Pointing to investment from companies like Foxconn of Taiwan and Xiaomi of China, Chief Economic Adviser (CEA) Arvind Subramanian on Tuesday said the slowdown in China is a "historic opportunity" to relaunch growth in India.
"China slowdown is a historic opportunity for India as Chinese production becomes less profitable, India could become profitable but not guaranteed," Subramanian said while delivering a talk at the Institute of Chinese Studies here.
"India is a net importer, so China slowdown is an opportunity to relaunch growth in India," he said, adding that companies based in China might now view India as a hedge against the slowdown.
In a move to deal with current economic weaknesses, the Chinese central bank lowered its daily reference rate by 1.9 percent last month, rocking currency markets globally and affecting the rupee.
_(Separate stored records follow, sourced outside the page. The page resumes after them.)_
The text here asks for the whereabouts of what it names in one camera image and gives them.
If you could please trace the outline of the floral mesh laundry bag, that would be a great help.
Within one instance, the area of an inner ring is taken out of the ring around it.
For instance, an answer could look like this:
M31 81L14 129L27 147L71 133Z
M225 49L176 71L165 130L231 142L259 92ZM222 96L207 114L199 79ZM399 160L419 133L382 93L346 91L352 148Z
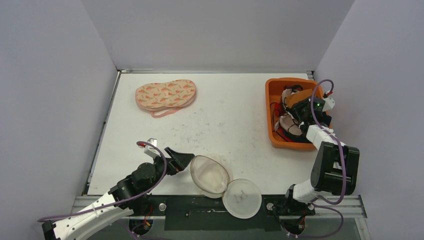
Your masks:
M148 83L135 90L135 103L153 118L162 118L191 105L197 96L197 86L189 79Z

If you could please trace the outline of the round white mesh laundry bag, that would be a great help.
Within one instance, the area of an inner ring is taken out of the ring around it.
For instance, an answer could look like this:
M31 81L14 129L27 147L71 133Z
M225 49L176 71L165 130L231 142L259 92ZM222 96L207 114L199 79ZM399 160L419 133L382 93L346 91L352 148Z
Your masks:
M262 206L260 189L248 179L234 178L221 155L196 155L189 170L201 194L210 199L221 199L225 210L233 217L250 219L259 212Z

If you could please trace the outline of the beige pink lace bra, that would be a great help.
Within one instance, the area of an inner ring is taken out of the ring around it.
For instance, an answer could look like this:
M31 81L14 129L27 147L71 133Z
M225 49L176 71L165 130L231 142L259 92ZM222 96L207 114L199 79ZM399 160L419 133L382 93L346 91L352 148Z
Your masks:
M280 116L278 123L283 130L291 135L301 136L303 134L299 127L300 122L297 119L292 118L289 114Z

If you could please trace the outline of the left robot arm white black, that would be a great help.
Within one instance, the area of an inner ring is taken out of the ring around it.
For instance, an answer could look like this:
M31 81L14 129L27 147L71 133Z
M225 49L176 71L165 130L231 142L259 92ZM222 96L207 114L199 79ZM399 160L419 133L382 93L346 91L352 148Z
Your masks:
M117 182L109 191L82 210L68 215L42 219L46 240L86 240L115 221L132 215L144 215L153 209L148 193L166 175L183 172L195 158L193 153L180 153L166 147L165 156L157 147L141 142L153 162L140 164L136 170Z

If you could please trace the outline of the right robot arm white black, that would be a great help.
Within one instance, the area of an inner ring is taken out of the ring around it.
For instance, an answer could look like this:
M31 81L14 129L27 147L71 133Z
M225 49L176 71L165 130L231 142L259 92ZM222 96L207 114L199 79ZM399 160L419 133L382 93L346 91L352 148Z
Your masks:
M282 207L290 215L296 214L303 204L318 199L331 205L339 204L356 187L360 151L340 141L330 128L331 116L327 111L335 106L332 97L309 96L297 103L283 103L292 123L287 130L297 127L297 137L303 137L316 149L317 154L310 177L303 183L293 184L287 190Z
Commodities, particularly oil, that was under pressure for several months, slumped following an 8.5 percent decline in the Shanghai Composite Index last week. China is the world's second-largest consumer of oil after the US.
Speaking about the recently devalued Chinese Renminbi, the CEA said India has an unambiguous interest in supporting China's currency become the part of Special Drawing Rights (SDR) basket, or the supplementary foreign exchange reserves maintained by the International Monetary Fund.
"On the Renminbi, I think we have an unambiguous interest in supporting the Renminbi
becoming the part of SDR basket, because essentially as the Chinese currency becomes more and more international, China will have to open up its economy which is good for the world, good for China," Subramanian said.
"And also China will be less able to manipulate its currency, keep it low, which could be disadvantageous for China. So we have a strong stake in that the Chinese currency becomes internationalised," he added.
He said China should be able to get the geo-political benefits issuing from its currency becoming more international because the concrete economic result would be both an opening up and a tighter linking of the Chinese economy.